**TASK PROMPT:** The answer should consist of each line from the data below that includes "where".

:: DATA PROVIDED ::

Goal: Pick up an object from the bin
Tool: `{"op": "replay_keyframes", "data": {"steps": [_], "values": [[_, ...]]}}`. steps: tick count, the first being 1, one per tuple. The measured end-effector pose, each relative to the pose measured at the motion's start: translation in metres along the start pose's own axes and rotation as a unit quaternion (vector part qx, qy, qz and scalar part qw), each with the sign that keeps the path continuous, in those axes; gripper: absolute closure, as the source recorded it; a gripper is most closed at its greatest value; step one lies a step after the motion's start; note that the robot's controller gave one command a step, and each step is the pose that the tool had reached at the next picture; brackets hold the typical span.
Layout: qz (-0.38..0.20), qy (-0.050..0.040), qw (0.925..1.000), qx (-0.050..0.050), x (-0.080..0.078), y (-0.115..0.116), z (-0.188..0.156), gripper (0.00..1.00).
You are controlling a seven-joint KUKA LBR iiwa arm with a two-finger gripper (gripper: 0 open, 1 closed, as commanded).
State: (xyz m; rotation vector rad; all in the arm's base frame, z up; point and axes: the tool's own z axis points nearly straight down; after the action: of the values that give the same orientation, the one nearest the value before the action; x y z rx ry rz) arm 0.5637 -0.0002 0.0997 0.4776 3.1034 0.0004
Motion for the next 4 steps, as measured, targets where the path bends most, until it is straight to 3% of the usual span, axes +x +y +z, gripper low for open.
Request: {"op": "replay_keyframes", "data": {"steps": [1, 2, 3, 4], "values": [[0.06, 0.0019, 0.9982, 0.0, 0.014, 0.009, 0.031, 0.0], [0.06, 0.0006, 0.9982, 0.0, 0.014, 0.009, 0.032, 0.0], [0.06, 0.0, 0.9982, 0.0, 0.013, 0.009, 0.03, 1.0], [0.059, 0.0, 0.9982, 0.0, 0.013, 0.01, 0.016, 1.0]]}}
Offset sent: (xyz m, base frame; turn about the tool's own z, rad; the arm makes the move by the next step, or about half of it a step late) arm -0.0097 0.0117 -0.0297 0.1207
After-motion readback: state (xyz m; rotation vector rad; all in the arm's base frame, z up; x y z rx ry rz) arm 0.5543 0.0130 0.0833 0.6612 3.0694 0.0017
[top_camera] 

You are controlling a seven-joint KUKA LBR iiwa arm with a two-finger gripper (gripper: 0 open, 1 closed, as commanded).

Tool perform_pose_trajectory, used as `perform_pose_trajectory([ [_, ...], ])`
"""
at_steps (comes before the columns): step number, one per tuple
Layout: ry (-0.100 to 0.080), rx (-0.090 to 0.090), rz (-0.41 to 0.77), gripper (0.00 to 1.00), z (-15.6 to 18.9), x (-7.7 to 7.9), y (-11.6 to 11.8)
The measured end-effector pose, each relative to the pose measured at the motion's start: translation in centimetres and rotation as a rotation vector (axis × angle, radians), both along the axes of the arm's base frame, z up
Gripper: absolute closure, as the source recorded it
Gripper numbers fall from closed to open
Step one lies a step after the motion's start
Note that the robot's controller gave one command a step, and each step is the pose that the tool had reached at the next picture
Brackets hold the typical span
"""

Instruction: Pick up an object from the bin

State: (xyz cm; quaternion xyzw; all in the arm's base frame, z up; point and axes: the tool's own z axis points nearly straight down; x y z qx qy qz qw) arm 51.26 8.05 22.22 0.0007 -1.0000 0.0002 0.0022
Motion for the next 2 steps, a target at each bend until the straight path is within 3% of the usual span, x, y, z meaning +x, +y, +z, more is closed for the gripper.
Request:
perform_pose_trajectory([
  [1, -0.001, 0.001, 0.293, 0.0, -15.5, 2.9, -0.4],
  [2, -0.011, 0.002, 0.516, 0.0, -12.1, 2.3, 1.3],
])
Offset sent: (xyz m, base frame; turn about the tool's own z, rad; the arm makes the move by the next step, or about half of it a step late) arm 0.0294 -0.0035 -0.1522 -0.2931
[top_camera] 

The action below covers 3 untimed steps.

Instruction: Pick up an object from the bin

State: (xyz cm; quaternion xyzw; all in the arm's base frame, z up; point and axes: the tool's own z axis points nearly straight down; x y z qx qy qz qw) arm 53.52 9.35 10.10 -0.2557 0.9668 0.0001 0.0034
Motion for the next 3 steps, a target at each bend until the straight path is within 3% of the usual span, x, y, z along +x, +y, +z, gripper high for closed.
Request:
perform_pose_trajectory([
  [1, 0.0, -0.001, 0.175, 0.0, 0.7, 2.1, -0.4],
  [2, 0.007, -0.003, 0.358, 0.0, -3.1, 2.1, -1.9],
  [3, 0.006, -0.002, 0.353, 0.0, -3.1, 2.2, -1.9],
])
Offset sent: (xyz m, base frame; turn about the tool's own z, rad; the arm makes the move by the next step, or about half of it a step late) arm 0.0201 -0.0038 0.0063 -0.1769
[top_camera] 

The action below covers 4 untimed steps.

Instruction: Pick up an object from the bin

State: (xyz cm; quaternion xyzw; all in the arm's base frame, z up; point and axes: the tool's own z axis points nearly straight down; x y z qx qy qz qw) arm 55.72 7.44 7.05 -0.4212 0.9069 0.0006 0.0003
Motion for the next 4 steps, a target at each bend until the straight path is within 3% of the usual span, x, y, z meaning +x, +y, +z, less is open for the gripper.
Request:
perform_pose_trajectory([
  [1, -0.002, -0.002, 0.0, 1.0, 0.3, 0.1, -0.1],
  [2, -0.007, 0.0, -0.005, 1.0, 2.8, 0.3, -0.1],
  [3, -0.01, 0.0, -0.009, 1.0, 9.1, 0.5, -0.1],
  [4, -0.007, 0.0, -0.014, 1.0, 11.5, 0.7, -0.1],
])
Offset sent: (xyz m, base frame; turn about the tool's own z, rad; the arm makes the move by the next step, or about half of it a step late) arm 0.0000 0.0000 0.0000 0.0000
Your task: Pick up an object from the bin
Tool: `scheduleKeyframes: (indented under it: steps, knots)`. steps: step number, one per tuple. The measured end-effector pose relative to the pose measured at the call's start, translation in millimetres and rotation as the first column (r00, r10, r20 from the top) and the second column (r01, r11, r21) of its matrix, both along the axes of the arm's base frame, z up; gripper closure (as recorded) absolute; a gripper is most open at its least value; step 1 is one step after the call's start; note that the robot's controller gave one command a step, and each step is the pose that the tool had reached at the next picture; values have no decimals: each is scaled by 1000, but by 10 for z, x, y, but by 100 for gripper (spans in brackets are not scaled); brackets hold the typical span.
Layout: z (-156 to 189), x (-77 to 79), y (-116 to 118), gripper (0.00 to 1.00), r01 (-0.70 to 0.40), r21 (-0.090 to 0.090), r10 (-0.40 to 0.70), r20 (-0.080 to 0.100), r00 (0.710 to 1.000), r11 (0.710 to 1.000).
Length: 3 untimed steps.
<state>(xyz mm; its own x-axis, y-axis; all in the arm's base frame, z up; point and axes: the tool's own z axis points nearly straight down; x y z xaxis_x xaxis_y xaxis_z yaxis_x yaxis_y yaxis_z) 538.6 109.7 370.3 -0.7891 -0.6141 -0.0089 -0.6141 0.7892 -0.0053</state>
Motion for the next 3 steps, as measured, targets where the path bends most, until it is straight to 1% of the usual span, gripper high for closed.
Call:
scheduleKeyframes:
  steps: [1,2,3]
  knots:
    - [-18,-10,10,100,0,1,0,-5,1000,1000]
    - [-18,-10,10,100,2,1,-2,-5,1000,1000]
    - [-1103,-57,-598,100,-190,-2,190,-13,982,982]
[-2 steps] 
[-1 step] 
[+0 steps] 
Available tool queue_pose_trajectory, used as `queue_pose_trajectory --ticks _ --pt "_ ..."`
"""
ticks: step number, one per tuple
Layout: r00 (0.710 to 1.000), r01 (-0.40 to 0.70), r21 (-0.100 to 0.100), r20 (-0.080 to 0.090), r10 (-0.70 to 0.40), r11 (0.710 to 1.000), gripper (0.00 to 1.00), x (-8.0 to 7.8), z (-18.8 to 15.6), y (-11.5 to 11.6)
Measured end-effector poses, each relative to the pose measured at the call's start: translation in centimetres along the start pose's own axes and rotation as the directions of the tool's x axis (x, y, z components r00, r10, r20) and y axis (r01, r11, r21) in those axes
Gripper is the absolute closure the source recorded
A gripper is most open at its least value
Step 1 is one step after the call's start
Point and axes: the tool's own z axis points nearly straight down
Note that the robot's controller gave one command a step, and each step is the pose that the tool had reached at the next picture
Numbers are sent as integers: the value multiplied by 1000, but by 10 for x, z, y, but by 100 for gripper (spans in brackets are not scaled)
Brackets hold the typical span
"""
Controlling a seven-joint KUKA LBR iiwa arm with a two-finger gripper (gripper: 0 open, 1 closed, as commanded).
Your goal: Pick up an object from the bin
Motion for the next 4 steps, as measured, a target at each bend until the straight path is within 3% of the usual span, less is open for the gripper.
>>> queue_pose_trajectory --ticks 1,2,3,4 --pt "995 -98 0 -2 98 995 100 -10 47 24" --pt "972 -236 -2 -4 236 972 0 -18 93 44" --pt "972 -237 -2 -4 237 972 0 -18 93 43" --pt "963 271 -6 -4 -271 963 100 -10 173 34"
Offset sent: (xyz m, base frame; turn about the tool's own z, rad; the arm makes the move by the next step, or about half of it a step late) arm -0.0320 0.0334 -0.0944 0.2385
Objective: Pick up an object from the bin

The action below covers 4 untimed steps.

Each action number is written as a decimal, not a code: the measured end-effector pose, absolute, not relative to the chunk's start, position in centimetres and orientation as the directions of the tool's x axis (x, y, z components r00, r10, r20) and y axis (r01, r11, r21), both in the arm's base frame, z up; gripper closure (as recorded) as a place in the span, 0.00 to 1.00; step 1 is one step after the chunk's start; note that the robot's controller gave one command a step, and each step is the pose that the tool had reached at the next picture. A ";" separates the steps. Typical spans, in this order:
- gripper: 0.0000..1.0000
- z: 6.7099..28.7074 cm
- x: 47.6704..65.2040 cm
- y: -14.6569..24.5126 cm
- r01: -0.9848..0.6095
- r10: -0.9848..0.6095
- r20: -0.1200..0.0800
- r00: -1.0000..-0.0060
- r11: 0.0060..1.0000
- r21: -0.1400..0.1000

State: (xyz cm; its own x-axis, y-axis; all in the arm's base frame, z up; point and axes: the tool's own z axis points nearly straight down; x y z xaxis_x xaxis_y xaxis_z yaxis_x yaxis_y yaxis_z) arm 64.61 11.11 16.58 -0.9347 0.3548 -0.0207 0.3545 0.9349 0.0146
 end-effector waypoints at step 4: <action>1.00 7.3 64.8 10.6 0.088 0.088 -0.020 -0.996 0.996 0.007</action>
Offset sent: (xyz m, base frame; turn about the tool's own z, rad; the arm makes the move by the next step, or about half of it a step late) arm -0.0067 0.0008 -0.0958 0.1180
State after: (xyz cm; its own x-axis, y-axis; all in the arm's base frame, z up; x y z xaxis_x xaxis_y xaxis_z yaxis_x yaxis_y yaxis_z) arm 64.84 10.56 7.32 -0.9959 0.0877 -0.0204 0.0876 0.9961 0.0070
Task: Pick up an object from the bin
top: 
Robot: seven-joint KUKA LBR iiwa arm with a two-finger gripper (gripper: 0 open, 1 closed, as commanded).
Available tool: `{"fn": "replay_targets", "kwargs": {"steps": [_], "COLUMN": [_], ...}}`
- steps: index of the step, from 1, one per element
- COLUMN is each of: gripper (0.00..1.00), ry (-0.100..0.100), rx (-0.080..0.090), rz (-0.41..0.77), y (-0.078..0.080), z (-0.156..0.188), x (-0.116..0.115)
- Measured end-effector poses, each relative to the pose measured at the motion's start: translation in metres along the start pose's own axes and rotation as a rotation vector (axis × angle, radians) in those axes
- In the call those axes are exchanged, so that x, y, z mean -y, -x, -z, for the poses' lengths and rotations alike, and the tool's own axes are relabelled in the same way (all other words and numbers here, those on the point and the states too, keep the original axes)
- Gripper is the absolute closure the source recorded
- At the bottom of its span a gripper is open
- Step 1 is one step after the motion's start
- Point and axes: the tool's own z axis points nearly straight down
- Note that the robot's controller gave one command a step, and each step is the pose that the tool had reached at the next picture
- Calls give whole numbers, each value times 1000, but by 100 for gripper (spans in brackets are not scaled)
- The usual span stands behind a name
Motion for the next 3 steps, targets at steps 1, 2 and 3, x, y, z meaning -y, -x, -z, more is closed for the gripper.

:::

**THE ANSWER:**
Motion for the next 4 steps, as measured, targets where the path bends most, until it is straight to 3% of the usual span, axes +x +y +z, gripper low for open.
Motion for the next 3 steps, as measured, targets where the path bends most, until it is straight to 1% of the usual span, gripper high for closed.

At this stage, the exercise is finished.